Con nocturnidad y alevosía, dicen los defensores de la permanencia de los «papeles» de Salamanca en el archivo de la histórica ciudad que empezaron a salir hacia su destino: Catalunya. Ciertamente, eran las seis de la mañana y la claridad todavía no se había apoderado de las calles de la ciudad del Tormes. Pese a ello, a buen seguro la discreción de los movimientos y lo temprano de la hora han logrado impedir una revuelta popular de quienes consideran toda esta operación como una cesión del Estado ante las pretensiones de los nacionalistas catalanes.

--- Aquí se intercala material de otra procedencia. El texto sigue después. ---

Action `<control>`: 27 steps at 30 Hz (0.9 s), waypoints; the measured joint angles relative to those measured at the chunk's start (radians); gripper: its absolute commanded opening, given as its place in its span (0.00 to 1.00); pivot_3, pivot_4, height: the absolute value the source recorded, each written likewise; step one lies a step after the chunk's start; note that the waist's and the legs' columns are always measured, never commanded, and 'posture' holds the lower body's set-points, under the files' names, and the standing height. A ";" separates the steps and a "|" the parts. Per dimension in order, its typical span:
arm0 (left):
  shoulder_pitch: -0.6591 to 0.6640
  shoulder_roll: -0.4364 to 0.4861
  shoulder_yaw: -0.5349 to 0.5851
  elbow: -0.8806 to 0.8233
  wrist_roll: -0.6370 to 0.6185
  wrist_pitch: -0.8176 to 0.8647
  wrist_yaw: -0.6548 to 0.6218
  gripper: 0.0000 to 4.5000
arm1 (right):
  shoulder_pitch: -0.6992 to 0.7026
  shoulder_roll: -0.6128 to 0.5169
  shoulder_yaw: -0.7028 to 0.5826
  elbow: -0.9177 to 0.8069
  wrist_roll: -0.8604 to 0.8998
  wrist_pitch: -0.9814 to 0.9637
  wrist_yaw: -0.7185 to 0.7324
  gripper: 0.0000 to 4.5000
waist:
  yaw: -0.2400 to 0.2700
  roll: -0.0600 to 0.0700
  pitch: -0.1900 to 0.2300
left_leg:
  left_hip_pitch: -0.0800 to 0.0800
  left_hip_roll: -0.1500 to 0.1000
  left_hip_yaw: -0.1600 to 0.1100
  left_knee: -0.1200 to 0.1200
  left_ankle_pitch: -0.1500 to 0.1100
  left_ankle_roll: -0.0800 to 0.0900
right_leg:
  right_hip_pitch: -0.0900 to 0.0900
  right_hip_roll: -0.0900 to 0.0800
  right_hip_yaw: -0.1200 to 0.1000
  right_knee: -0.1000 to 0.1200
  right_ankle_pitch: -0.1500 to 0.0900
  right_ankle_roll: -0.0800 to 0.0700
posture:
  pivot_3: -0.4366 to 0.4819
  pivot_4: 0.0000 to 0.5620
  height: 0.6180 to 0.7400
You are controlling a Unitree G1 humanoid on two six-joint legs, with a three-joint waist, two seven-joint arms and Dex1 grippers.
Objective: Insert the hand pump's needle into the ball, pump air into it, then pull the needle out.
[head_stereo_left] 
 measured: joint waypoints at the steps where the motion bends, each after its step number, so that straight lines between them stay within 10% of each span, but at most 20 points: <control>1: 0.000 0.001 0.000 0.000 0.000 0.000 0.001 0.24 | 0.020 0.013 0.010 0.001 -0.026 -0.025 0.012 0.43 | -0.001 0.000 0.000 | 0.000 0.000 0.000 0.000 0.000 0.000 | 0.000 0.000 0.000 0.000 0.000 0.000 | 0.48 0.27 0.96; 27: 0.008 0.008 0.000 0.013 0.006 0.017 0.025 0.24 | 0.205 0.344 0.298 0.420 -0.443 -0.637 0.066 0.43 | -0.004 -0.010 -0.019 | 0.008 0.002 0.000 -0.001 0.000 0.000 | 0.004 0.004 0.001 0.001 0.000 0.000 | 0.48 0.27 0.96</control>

No hay que mirar las cosas siempre y absolutamente en clave política. Al menos no solamente. En este asunto de los papeles de Salamanca hay mucha política, desde luego, pero también hay mucha historia y mucho dolor. Hubo vencedores y vencidos. Hubo usurpadores y hubo sangre y muerte. Hubo víctimas y verdugos. Por eso defender la permanencia de algo que representa el triunfo de la violencia y del uso de la fuerza parece, a estas alturas, fuera de lugar.

Quizá, ciertamente, los nacionalistas catalanes han sabido aprovechar el momento -la fuerza que les da ser socios del Gobierno minoritario de Zapatero- para conseguir algo que, de otro modo, tal vez habría costado años lograr. Pero eso es la política, el arte de la negociación, y en este caso la razón les ampara. Porque los famosos «papeles» de Salamanca fueron parte de un botín de guerra, es decir, arrebatados a sus legítimos propietarios por la fuerza de las armas. Devolverlos es un acto de justicia, una reparación necesaria. Claro que hay que garantizar el acceso a ese material a través de copias fidedignas que, ésas sí, deben quedar en el archivo salmantino para uso y estudio de los investigadores.